‘Public Disclosure’ Bar Can Limit False Claims Act’s Fraud Suits

November 1, 2023 | Michael A. Sirignano | Insurance Fraud

The federal False Claims Act (FCA) imposes civil liability on anyone who “knowingly presents” a “fraudulent claim for payment” to the federal government. 31 U.S.C. § 3729(a)(1)(A). The FCA’s qui tam provisions allow private citizens, referred to as “relators,” to bring fraud claims on the government’s behalf against those who have violated the FCA’s prohibitions. See 31 U.S.C. § 3730(b)(1). If the government declines to intervene, the relator may prosecute the action and, if successful, may recover a percentage of the damages. See 31 U.S.C. §§ 3730(b)(4), (d)(2).

In 1986, the FCA was amended to add a “public disclosure” bar. See 31 U.S.C. § 3730(e)(4)(A). As the U.S. Court of Appeals for the Second Circuit has observed, the public disclosure bar was “designed to preclude qui tam suits based on information that would have been equally available to strangers to the fraud transaction had they chosen to look for it as it was to the relator.” U.S. ex rel. Doe v. John Doe Corp., 960 F.2d 318, 322 (2d Cir. 1992). Later, in Graham County Soil & Water Conservation Dist. v. United States ex rel. Wilson, 559 U.S. 280, 294 (2010), the U.S. Supreme Court explained that Congress’ purpose in amending the FCA in 1986 to add the public disclosure bar was to strike “the golden mean between adequate incentives for whistle-blowing insiders with genuinely valuable information and discouragement of opportunistic plaintiffs who have no significant information to contribute of their own.”

Congress amended the FCA’s public disclosure bar in 2010. The bar now provides that a qui tam action or claim shall be dismissed if “substantially the same allegations or transactions” as alleged in the action or claim were publicly disclosed (i) in a federal criminal, civil, or administrative hearing in which the government or its agent is a party; (ii) in a congressional, Government Accountability Office, or other federal report, hearing, audit, or investigation; or (iii) from the news media.

Importantly, there is an exception to the public disclosure bar where the person bringing the action “is an original source of the information.” The statute defines “original source” to mean an individual who either “(i) prior to a public disclosure under subsection (e)(4)(A), has voluntarily disclosed to the Government the information on which allegations or transactions in a claim are based, or (2) who has knowledge that is independent of and materially adds to the publicly disclosed allegations or transactions, and who has voluntarily provided the information to the Government before filing an action under this section.”
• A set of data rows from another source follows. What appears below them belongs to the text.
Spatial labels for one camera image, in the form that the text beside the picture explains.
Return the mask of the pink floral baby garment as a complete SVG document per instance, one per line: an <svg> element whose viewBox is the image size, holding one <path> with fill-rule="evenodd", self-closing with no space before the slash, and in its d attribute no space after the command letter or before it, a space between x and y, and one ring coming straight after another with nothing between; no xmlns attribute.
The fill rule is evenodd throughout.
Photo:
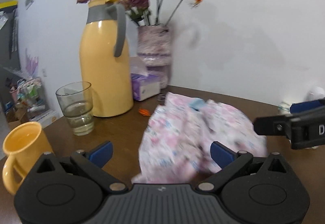
<svg viewBox="0 0 325 224"><path fill-rule="evenodd" d="M139 147L140 174L132 183L188 183L198 173L217 173L210 146L220 142L234 152L267 156L267 139L235 107L211 99L168 92L149 119Z"/></svg>

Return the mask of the white robot speaker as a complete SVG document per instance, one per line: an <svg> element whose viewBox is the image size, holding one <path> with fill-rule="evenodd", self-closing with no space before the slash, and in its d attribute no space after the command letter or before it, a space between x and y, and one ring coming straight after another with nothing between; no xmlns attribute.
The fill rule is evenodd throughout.
<svg viewBox="0 0 325 224"><path fill-rule="evenodd" d="M324 89L321 87L313 87L309 90L309 92L304 97L303 101L301 101L301 102L318 100L321 98L324 98ZM290 106L292 104L296 104L296 103L285 102L285 101L281 102L280 105L278 106L278 113L281 115L290 114Z"/></svg>

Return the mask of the clear drinking glass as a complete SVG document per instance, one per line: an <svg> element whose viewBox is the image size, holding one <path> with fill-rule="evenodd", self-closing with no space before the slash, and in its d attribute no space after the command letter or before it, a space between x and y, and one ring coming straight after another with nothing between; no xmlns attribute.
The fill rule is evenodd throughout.
<svg viewBox="0 0 325 224"><path fill-rule="evenodd" d="M62 114L73 134L87 135L94 129L93 96L91 83L75 82L60 87L56 97Z"/></svg>

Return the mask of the yellow ceramic mug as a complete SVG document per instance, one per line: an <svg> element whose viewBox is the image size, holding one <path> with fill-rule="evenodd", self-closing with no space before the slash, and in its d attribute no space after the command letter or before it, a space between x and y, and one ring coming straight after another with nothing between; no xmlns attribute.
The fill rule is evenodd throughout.
<svg viewBox="0 0 325 224"><path fill-rule="evenodd" d="M7 191L15 195L22 182L18 182L18 174L24 180L34 164L43 153L53 153L42 125L38 122L27 122L14 128L3 142L3 151L7 156L2 170L2 179Z"/></svg>

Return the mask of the small orange object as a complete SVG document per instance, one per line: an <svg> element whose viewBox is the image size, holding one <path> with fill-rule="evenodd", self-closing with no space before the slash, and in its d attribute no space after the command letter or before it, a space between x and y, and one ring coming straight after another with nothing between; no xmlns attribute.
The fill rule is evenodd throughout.
<svg viewBox="0 0 325 224"><path fill-rule="evenodd" d="M148 110L146 110L146 109L144 109L144 108L139 108L139 109L138 109L138 112L139 112L141 115L145 116L145 117L150 117L150 116L151 116L150 111L148 111Z"/></svg>

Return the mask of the purple tissue box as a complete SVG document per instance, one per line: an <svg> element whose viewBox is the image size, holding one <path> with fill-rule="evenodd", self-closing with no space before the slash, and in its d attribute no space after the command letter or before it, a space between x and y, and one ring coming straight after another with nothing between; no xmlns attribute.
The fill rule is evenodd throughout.
<svg viewBox="0 0 325 224"><path fill-rule="evenodd" d="M160 94L160 78L149 74L131 74L132 93L135 101L144 101L150 97Z"/></svg>

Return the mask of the cluttered storage rack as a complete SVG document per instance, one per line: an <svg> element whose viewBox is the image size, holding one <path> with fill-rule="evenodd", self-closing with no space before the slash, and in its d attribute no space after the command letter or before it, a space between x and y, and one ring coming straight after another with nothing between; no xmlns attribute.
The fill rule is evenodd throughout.
<svg viewBox="0 0 325 224"><path fill-rule="evenodd" d="M58 112L51 109L47 102L45 87L40 77L28 76L9 67L4 69L19 77L17 81L5 81L13 99L12 103L7 103L5 111L10 129L26 122L38 122L46 128L60 118Z"/></svg>

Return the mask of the yellow thermos jug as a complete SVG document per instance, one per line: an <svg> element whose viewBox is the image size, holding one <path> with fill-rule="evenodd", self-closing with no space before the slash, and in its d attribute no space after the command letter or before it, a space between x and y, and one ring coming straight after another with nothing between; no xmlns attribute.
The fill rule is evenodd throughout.
<svg viewBox="0 0 325 224"><path fill-rule="evenodd" d="M125 8L119 0L91 0L81 37L82 80L91 83L93 114L113 117L133 107Z"/></svg>

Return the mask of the purple patterned vase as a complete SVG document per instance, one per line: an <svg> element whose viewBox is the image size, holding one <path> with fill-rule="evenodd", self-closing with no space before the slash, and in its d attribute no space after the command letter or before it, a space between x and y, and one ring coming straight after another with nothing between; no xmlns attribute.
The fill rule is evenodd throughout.
<svg viewBox="0 0 325 224"><path fill-rule="evenodd" d="M149 74L159 77L160 88L165 89L172 63L169 28L162 24L138 27L137 56L143 61Z"/></svg>
The U.S. Supreme Court has adopted a broad view of the public disclosure bar. See Schindler Elevator Corp. v. United States ex rel. Kirk, 563 U.S. 401, 408 (2011) (“This broad ordinary meaning of ‘report’ is consistent with the generally broad scope of the FCA’s public disclosure bar. . . . The other sources of public disclosure in § 3730(e)(4)(A), especially ‘news media,’ suggest that the public disclosure bar provides a broa[d] sweep. . . . The phrase ‘allegations or transactions’ in § 3730(e)(4)(A) additionally suggests a wide-reaching public disclosure bar.”). In practice, for the bar to apply, courts in the Second Circuit require that earlier disclosures were “sufficient to set the government squarely upon the trail of the alleged fraud.” Ping Chen ex rel. U.S. v. EMSL Analytical, Inc., 966 F. Supp. 2d 282, 298 (S.D.N.Y. 2013).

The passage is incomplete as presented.